* _To do_
Wherever the listing has a line with the string "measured", copy that line out.

Data section below:

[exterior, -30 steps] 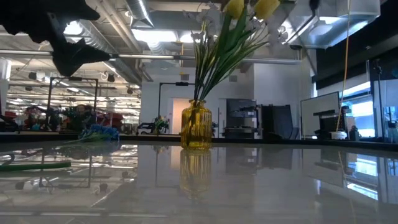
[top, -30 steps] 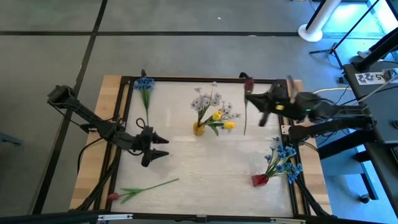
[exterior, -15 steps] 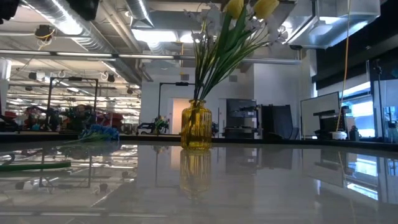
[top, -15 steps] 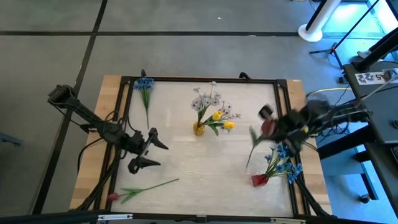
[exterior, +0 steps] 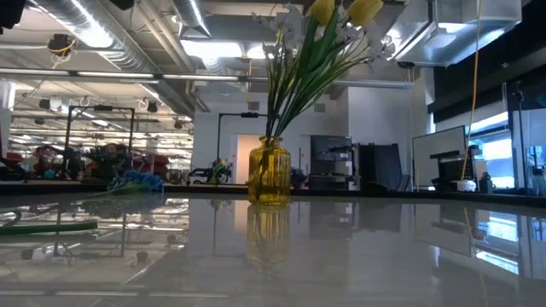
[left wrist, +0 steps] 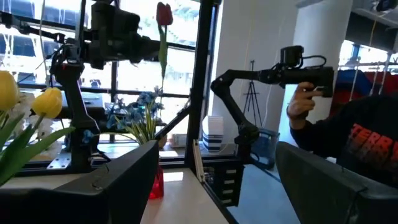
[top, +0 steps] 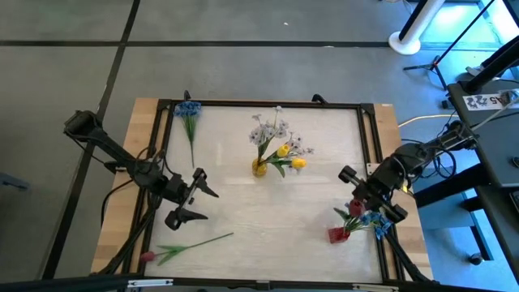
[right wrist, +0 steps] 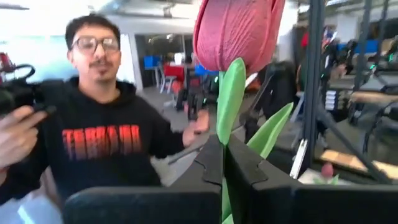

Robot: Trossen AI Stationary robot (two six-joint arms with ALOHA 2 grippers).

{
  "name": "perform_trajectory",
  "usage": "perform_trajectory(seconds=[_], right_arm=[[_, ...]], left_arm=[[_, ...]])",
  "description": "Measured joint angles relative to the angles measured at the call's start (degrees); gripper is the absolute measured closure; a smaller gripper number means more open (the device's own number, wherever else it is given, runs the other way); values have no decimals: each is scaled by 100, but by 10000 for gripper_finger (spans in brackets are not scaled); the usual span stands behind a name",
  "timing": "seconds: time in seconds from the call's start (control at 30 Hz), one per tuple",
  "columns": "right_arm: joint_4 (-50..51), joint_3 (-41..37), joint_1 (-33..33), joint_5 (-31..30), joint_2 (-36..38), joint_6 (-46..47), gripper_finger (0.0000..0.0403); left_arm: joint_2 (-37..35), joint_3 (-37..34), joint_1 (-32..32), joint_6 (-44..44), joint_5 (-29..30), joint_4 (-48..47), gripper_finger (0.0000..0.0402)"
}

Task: Sort flowers into vase by color
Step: Put the top red flower into the red vase

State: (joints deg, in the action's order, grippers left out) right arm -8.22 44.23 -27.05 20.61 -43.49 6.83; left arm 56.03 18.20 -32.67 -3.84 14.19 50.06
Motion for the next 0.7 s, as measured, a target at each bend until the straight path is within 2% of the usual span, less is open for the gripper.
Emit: perform_trajectory(seconds=[0.27,0.6,0.7], right_arm=[[633,0,0,249,102,-285,402],[666,-242,0,403,49,-732,402],[533,-390,0,434,51,-845,402]], left_arm=[[2,0,3,-109,5,79,84],[2,0,-145,-767,19,65,84],[0,0,-196,-860,236,-110,84]])
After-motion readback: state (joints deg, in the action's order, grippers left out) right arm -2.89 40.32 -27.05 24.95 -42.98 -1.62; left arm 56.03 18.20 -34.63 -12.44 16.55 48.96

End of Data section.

* _Written answer_
  "description": "Measured joint angles relative to the angles measured at the call's start (degrees); gripper is the absolute measured closure; a smaller gripper number means more open (the device's own number, wherever else it is given, runs the other way); values have no decimals: each is scaled by 100, but by 10000 for gripper_finger (spans in brackets are not scaled); the usual span stands behind a name",
Motion for the next 0.7 s, as measured, a target at each bend until the straight path is within 2% of the usual span, less is open for the gripper.

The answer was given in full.